El encuentro parte de un diagnóstico claro presentado por Diego Salazar, socio fundador de la cooperativa Connectats e impulsor del proyecto Fes! Cultura. Así como está clara la existencia de un modelo cultural privado y otro modelo institucional, “no hay un reconocimiento político ni mediático de un tercer modelo que es la cultura de base y comunitaria”.
Sin embargo, la vida cultural de Barcelona no se puede explicar sin esta tercera pata en la que orbitan cientos de espacios y proyectos que no entienden la cultura como un producto que vende la empresa privada o como un servicio que ofrece la administración al ciudadano, sino como dinámicas cotidianas diseminadas por los barrios y de las que los habitantes son partícipes activos. “Es urgente cambiar el marco cultural de esta ciudad” porque “sin cultura de base no hay cultura de ciudad”, concluyó.
Un frente de luchas compartidas
A diferencia de otros momentos en los que la cultura de base se postulaba como un gremio con demandas concretas y particularidades muy sectoriales, e incluso como una plataforma desde la que resolver problemas concretos, en La Model flotaba la necesidad, diríase que hasta la urgencia, de conectarse con otras luchas de ciudad. Algunas intervenciones estuvieron protagonizadas por portavoces del movimiento Regularización Ya!, del colectivo No a l’Ampliació del Macba, de la Plataforma de Gestió Ciutadana (cuyas entidades gestionan 80 proyectos) y de Cultura Coop (con 120 cooperativas culturales en Catalunya).
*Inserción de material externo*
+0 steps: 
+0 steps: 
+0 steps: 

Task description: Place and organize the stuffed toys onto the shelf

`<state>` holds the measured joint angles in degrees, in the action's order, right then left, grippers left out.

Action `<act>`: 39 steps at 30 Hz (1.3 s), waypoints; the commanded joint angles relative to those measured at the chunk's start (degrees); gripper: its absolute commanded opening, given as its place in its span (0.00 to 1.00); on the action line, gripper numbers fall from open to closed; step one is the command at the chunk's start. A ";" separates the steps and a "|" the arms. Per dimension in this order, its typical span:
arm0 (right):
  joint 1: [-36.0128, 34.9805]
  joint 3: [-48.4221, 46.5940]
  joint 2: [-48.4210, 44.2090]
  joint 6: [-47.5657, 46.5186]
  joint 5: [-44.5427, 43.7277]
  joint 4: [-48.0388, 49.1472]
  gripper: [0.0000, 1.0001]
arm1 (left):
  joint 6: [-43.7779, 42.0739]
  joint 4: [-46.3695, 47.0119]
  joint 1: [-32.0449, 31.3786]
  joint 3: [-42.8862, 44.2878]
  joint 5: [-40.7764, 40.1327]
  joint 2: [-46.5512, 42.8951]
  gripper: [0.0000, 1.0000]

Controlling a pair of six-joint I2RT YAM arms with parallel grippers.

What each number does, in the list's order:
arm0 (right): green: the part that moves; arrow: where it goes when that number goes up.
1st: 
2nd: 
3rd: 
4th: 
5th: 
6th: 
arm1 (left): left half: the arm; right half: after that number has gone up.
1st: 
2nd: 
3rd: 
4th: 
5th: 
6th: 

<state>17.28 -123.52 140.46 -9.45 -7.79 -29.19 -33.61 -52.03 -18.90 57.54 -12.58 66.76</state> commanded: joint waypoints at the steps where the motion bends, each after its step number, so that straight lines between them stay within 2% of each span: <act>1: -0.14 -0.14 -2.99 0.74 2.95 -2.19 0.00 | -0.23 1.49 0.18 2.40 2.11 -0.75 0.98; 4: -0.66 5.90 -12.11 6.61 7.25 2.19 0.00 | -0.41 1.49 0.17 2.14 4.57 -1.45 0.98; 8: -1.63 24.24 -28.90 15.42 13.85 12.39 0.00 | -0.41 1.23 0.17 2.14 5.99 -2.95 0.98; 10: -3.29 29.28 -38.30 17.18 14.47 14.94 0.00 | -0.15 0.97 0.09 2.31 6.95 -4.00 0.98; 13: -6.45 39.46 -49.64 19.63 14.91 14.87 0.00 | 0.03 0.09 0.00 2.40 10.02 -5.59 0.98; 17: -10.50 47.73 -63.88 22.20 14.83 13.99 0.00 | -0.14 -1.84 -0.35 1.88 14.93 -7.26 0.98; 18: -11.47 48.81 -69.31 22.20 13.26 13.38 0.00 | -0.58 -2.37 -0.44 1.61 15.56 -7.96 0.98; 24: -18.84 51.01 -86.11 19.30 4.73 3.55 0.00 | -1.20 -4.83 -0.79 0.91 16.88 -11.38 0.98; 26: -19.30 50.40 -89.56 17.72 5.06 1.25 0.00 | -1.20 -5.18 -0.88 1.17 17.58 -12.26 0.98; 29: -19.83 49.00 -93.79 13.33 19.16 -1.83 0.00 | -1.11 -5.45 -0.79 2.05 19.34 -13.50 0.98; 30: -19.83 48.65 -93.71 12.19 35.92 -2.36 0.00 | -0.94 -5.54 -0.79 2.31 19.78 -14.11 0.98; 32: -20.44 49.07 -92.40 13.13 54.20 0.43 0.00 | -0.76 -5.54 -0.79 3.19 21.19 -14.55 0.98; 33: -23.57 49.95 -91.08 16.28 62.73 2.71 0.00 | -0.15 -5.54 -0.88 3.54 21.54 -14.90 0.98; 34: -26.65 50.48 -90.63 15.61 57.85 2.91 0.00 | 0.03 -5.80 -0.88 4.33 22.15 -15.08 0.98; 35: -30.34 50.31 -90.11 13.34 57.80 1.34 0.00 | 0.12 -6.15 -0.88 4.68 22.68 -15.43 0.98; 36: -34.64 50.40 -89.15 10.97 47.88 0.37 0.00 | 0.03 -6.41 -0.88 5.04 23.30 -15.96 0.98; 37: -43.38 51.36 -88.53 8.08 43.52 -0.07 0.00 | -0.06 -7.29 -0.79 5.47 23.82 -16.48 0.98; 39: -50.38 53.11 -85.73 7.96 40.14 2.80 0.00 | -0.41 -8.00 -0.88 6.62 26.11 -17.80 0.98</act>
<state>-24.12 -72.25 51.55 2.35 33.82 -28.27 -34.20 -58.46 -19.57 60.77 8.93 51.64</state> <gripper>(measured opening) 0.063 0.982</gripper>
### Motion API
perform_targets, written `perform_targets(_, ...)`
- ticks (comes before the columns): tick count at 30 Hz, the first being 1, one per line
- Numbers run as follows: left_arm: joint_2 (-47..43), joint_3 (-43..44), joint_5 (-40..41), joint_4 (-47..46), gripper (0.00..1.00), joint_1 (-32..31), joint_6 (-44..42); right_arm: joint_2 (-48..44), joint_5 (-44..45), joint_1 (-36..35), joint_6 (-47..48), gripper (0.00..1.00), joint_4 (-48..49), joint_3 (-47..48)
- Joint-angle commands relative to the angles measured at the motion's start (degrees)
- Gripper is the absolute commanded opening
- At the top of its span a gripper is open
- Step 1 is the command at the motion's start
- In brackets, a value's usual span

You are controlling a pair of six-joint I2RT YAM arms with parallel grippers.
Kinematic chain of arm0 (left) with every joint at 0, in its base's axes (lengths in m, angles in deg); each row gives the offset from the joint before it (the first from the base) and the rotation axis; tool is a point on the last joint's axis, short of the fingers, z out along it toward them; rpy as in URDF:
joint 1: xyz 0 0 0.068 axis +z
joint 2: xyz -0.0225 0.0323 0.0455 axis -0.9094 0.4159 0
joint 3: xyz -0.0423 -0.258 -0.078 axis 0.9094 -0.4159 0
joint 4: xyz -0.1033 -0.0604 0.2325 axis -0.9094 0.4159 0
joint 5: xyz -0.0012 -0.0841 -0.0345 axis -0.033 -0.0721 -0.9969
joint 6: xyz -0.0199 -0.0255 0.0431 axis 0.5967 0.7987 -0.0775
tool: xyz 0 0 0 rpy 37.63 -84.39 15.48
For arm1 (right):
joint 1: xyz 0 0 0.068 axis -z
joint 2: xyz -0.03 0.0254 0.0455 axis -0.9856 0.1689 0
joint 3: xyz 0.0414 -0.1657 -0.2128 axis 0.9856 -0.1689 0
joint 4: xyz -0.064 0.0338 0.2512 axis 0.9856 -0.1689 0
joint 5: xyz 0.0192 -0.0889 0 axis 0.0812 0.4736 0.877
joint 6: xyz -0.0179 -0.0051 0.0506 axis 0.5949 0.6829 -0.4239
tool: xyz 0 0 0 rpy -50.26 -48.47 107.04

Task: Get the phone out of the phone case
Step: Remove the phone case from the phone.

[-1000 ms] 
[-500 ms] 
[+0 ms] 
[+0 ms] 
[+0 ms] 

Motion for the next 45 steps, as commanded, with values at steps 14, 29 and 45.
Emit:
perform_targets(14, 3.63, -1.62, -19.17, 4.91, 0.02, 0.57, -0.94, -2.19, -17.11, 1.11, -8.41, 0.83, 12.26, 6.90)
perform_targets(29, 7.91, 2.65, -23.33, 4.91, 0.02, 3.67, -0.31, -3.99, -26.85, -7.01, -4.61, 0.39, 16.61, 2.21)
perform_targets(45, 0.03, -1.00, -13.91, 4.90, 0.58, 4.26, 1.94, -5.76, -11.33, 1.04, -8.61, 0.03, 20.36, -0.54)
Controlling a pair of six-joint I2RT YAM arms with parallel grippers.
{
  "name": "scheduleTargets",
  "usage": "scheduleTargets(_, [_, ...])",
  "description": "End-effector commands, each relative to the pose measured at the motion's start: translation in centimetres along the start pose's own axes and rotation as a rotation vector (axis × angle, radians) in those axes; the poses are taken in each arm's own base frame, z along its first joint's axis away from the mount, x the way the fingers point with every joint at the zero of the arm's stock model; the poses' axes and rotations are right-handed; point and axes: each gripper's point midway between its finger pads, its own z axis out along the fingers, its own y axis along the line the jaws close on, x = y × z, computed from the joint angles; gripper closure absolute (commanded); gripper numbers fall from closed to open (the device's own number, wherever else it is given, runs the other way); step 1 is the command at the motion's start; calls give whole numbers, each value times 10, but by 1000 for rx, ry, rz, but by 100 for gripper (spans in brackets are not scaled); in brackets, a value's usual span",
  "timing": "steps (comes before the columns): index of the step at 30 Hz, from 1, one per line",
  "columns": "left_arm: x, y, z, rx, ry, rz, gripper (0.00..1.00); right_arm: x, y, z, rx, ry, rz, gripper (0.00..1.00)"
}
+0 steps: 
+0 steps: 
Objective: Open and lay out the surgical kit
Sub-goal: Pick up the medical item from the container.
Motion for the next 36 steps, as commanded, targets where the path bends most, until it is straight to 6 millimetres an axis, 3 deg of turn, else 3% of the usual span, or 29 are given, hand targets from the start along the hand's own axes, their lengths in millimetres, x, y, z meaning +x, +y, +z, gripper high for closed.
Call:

Perfectamente hubiesen encajado más intervenciones de docentes, bibliotecarios y espacios okupados, pues, en palabras de Salazar, lo que se estaba impugnando era “un modelo de ciudad que no reconoce ni cuida las formas de cultura que producen las comunidades, sostienen la vida de los barrios y quedan fuera de las lógicas extractivistas del mercado”.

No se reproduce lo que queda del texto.